▶ [TASK]
What you return must be every line below that includes the word "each".
+++
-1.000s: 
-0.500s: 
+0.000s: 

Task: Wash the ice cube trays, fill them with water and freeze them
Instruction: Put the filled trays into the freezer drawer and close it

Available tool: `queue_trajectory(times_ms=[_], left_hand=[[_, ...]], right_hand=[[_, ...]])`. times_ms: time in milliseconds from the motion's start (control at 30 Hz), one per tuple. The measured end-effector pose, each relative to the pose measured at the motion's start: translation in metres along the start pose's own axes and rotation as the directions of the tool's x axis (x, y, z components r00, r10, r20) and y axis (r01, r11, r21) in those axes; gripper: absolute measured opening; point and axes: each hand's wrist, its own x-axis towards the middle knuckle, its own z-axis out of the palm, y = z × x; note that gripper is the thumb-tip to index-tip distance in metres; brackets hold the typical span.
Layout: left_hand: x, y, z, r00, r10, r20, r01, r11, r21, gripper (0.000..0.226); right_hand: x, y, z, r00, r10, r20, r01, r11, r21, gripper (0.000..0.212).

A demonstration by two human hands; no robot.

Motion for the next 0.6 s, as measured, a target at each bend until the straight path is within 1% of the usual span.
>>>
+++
▶ [EXERCISE RESPONSE]
Available tool: `queue_trajectory(times_ms=[_], left_hand=[[_, ...]], right_hand=[[_, ...]])`. times_ms: time in milliseconds from the motion's start (control at 30 Hz), one per tuple. The measured end-effector pose, each relative to the pose measured at the motion's start: translation in metres along the start pose's own axes and rotation as the directions of the tool's x axis (x, y, z components r00, r10, r20) and y axis (r01, r11, r21) in those axes; gripper: absolute measured opening; point and axes: each hand's wrist, its own x-axis towards the middle knuckle, its own z-axis out of the palm, y = z × x; note that gripper is the thumb-tip to index-tip distance in metres; brackets hold the typical span.
Motion for the next 0.6 s, as measured, a target at each bend until the straight path is within 1% of the usual span.

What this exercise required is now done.